◆ EXERCISE DESCRIPTION:
Images are to be left out; everything else in the listing should be repeated exactly.

◆ DATA BLOCK:
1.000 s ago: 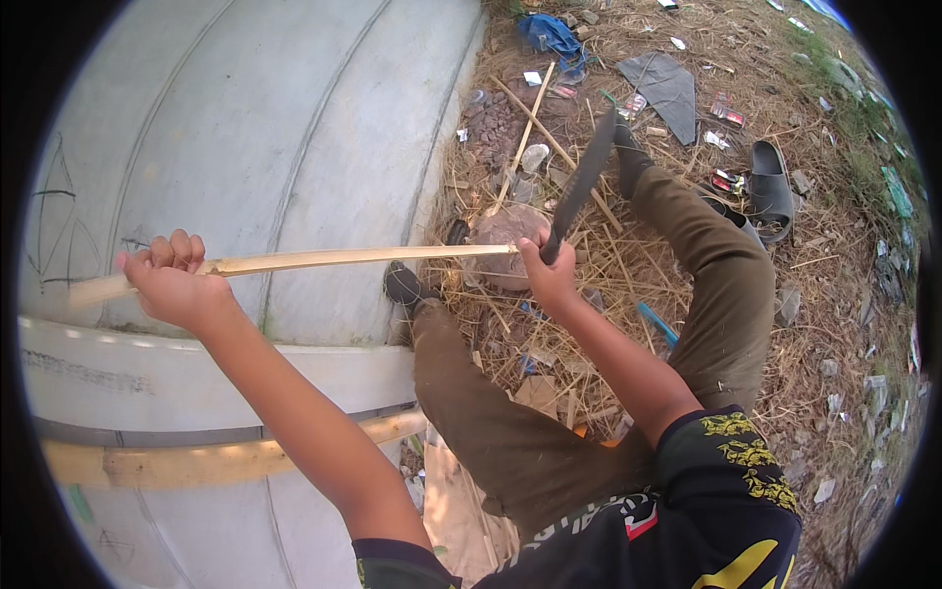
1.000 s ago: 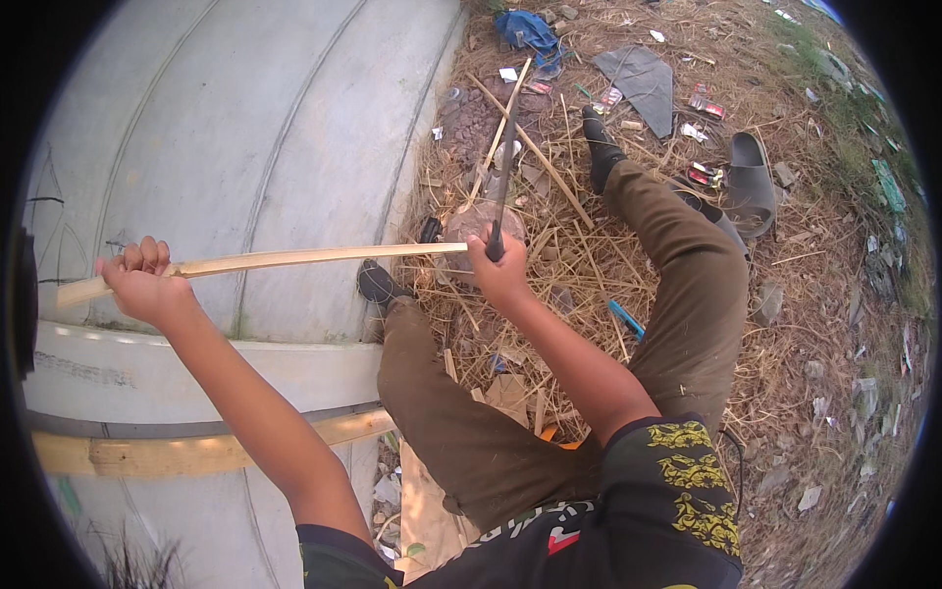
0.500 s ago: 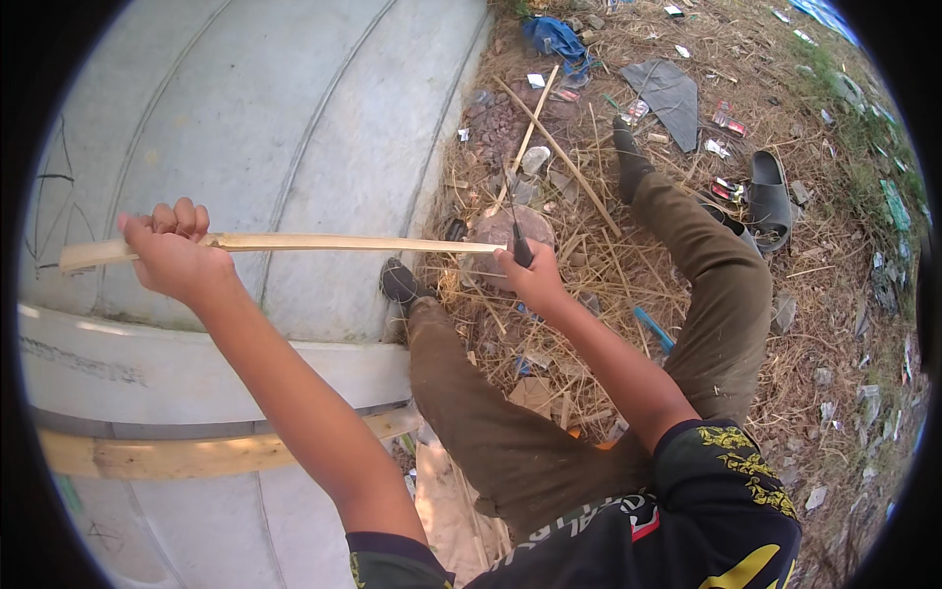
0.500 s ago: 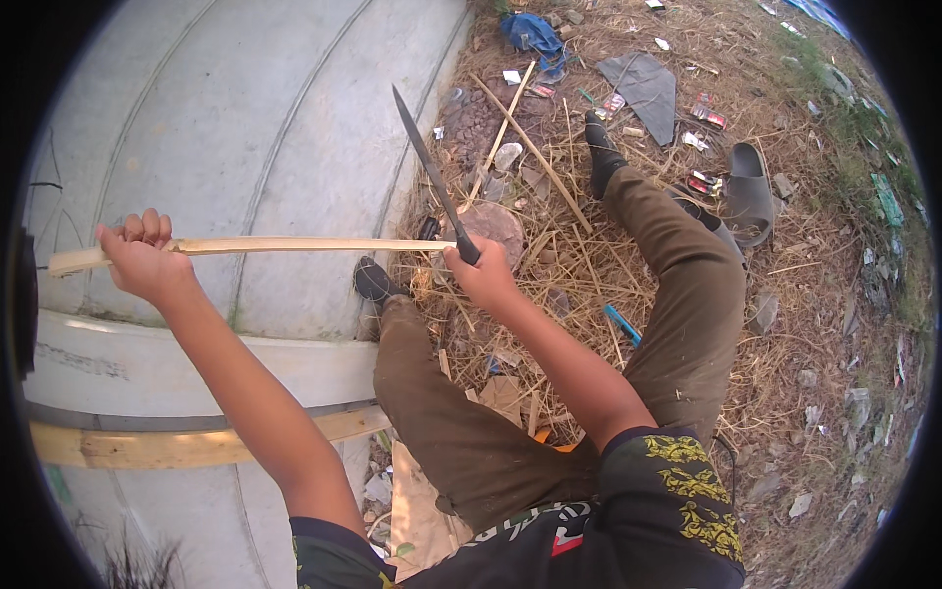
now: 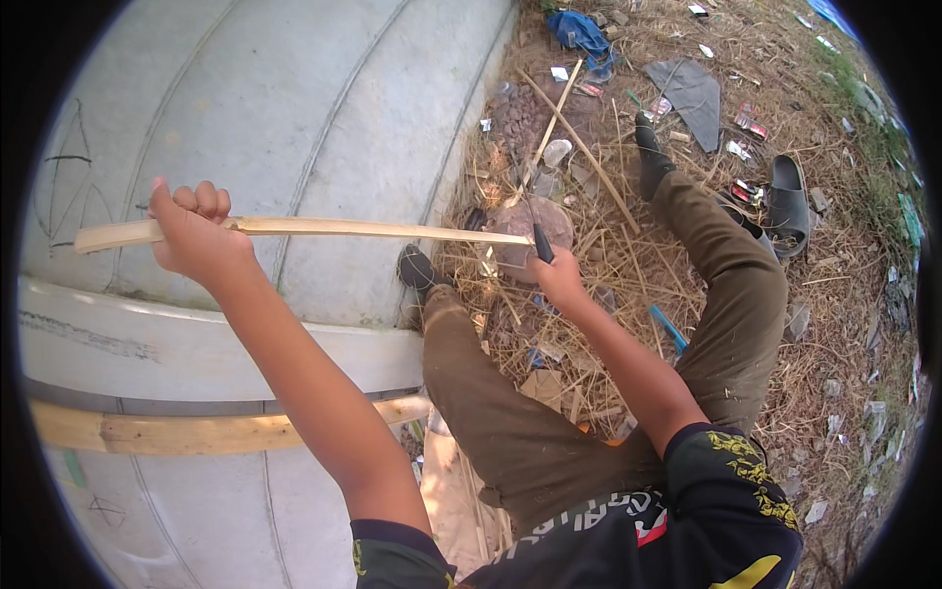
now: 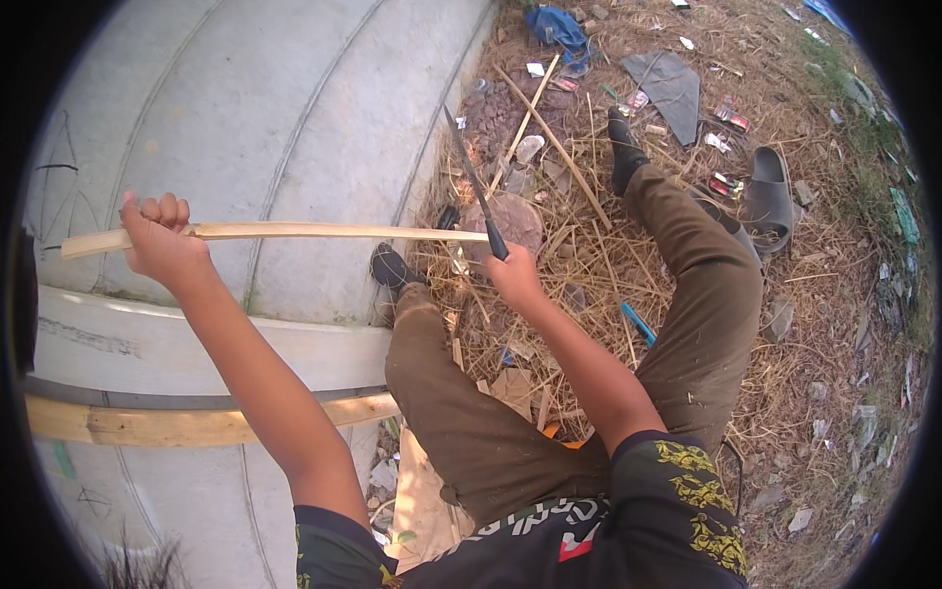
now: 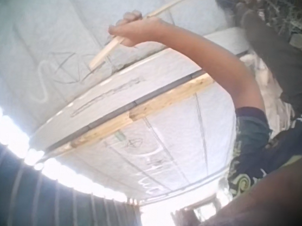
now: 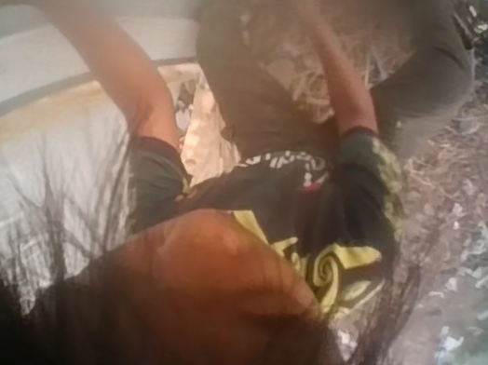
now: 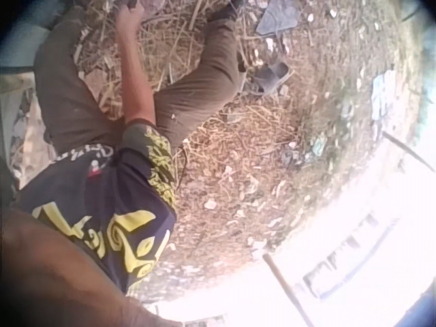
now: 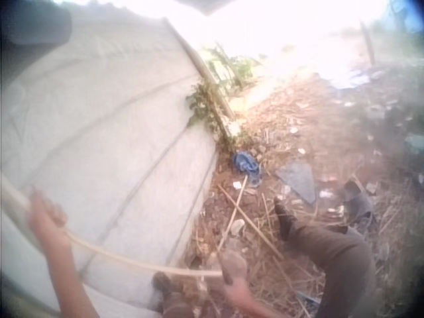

◆ EXERCISE OUTPUT:
1.000 s ago: 
1.000 s ago: 
0.500 s ago: 
0.500 s ago: 
now: 
now: 
now: 
now: 
now: 
now: 

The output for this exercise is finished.